Incident Process
This document describes our incident handling process for network, operations and security issues.
This document assumes the user has a PagerDuty account and is part of the Modernisation Platform team. To use the in Slack features the user must authorise the PagerDuty app in Slack.
1. Confirm that the event constitutes an incident
If this incident constitutes a security breach, you must also report it here
We define an incident as an event which:
- is unplanned, and
- impacts end users or our direct users (developers and engineers), or
- degrades user-facing services, or
- increases risk to production services
If this event does not constitute an incident, the appropriate response is probably to raise an issue in our GitHub repository, however if the issue is security related, it is raised here
Once you are confident that you have an incident, declare it as such.
2. Declare the incident
If an alarm has gone off it will already have created an incident, you can skip this step and use the incident already created in PagerDuty.

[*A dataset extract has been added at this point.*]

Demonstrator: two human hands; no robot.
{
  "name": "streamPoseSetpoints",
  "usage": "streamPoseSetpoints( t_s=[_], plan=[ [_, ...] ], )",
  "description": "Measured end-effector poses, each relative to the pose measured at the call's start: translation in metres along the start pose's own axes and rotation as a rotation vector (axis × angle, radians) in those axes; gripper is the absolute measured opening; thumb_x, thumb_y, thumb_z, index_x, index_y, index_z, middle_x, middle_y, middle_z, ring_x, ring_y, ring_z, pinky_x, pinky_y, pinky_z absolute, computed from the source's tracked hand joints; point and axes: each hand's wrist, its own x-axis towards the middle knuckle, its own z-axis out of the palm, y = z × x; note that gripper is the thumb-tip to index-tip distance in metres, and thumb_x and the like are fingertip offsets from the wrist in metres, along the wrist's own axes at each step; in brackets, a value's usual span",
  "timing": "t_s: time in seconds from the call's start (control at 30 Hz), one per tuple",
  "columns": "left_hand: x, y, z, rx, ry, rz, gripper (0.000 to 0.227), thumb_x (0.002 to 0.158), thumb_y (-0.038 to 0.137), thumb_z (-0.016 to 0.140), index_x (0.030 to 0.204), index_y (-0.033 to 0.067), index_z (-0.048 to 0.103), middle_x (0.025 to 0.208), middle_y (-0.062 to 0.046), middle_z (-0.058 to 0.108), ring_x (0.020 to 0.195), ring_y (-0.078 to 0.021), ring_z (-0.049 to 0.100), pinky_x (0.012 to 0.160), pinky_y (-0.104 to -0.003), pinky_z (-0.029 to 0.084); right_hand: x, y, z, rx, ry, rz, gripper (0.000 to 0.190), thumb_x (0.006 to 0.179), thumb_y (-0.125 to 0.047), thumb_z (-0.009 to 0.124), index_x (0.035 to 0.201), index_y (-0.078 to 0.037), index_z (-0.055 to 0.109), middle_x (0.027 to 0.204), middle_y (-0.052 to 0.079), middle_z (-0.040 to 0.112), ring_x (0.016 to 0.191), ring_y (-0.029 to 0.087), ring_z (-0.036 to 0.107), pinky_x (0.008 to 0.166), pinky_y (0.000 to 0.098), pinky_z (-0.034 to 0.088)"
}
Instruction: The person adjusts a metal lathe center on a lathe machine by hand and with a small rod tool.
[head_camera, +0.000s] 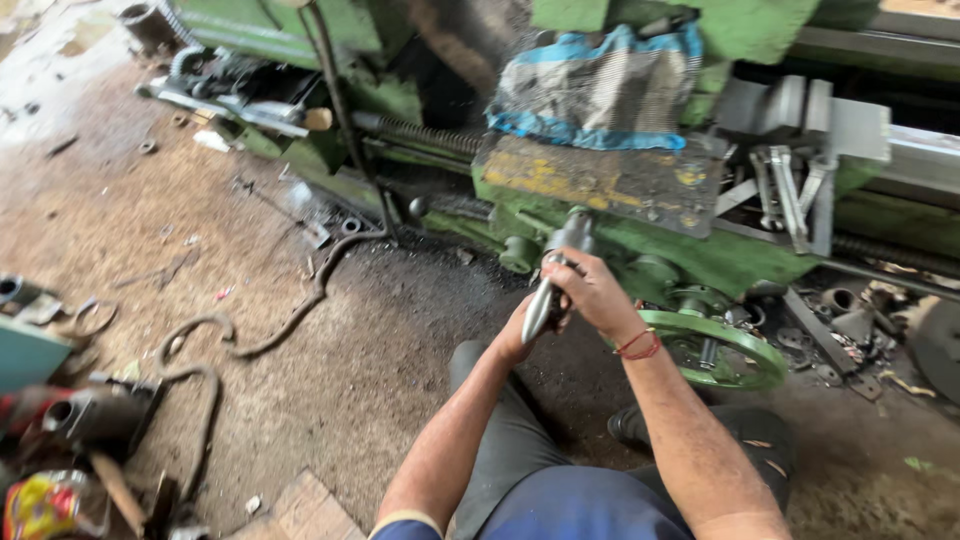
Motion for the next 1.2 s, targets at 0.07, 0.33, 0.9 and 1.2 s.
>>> streamPoseSetpoints(
  t_s=[0.07, 0.33, 0.9, 1.2],
  plan=[
    [0.000, 0.001, -0.002, 0.039, 0.029, -0.037, 0.022, 0.107, 0.030, 0.052, 0.108, 0.0098, 0.062, 0.089, -0.001, 0.062, 0.077, -0.0124, 0.059, 0.069, -0.027, 0.048, 0.000, -0.005, 0.000, -0.026, 0.003, 0.025, 0.036, 0.096, -0.039, 0.059, 0.099, -0.005, 0.071, 0.079, 0.001, 0.066, 0.060, 0.005, 0.056, 0.053, 0.0218, 0.047],
    [0.006, -0.011, -0.019, 0.088, 0.062, -0.061, 0.021, 0.107, 0.027, 0.049, 0.106, 0.0086, 0.060, 0.085, -0.004, 0.063, 0.075, -0.0144, 0.061, 0.067, -0.029, 0.049, 0.012, -0.031, 0.007, -0.453, 0.130, 0.025, 0.046, 0.087, -0.046, 0.070, 0.083, 0.000, 0.072, 0.067, 0.011, 0.066, 0.061, 0.022, 0.065, 0.056, 0.0383, 0.051],
    [0.000, 0.011, -0.004, 0.092, -0.037, -0.005, 0.038, 0.112, 0.041, 0.044, 0.117, 0.0075, 0.061, 0.093, 0.000, 0.062, 0.077, -0.0089, 0.058, 0.068, -0.025, 0.049, 0.015, -0.052, -0.018, -0.739, -0.164, 0.420, 0.075, 0.084, -0.074, 0.048, 0.082, -0.009, 0.085, 0.077, 0.010, 0.080, 0.080, 0.027, 0.078, 0.082, 0.0395, 0.058],
    [-0.003, 0.020, 0.002, 0.156, 0.024, -0.063, 0.037, 0.110, 0.043, 0.044, 0.117, 0.0105, 0.061, 0.089, 0.001, 0.061, 0.075, -0.0071, 0.058, 0.067, -0.023, 0.049, 0.009, -0.048, -0.018, -0.704, -0.150, 0.409, 0.073, 0.084, -0.075, 0.042, 0.092, -0.015, 0.083, 0.083, 0.009, 0.079, 0.082, 0.028, 0.076, 0.079, 0.0397, 0.057]
  ],
)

From the #modernisation-platform channel in Slack you can use the PagerDuty slack tool to declare an incident.
/pd trigger
Type
/pd help
to see other available PagerDuty commands, although most likely they will not be useful here.
Declaring the incident will launch a form for you to complete, see an example of the slack form UI below:
Impacted Service - choose from the following depending on the type of incident:
- Networking - Modernisation Platform
- Operations - Modernisation Platform
- Security - Modernisation Platform
Which Priority to assign?
Priority | Description |
---|---|
P1 | The whole platform is down or unavailable, all user applications are unavailable |
P2 | Part of the platform is down or unavailable, some user applications are impacted or unavailable |
P3 | Part of the platform is down or unavailable, user applications are still available |
Tick the Create a dedicated Public Slack channel for this incident box. You should use this channel to manage the incident.
Click Create button once you are happy with the form. This will create a new incident in PagerDuty and it will update PagerDuty Status Page. The PagerDuty Status Page slack integration will then automatically post the status in the ask-modernisation-platform and modernisation-platform-update channels.
The newly created slack channel (see example below) will also be available for record keeping and collaborating on the incident.
At your discretion, you may also wish to notify users now via ask-modernisation-platform and/or modernisation-platform-update, however please ensure that this does not replace the Status Page update (see later in the guidance).
3. Assign roles
The two roles which must be filled for every incident are the Incident Lead and the Scribe.
In rare cases, the same person might fill both roles, but this is discouraged because it generally leads to poor record keeping.
To fill these roles, ask for volunteers from the team, either verbally or via #modernisation-platform. In the unlikely event that you don’t get any volunteers, appoint someone.
3.1 Incident Lead
Responsibilities:
- coordinate our response to the incident
- decide on any additional roles required (e.g. a communications lead may be required)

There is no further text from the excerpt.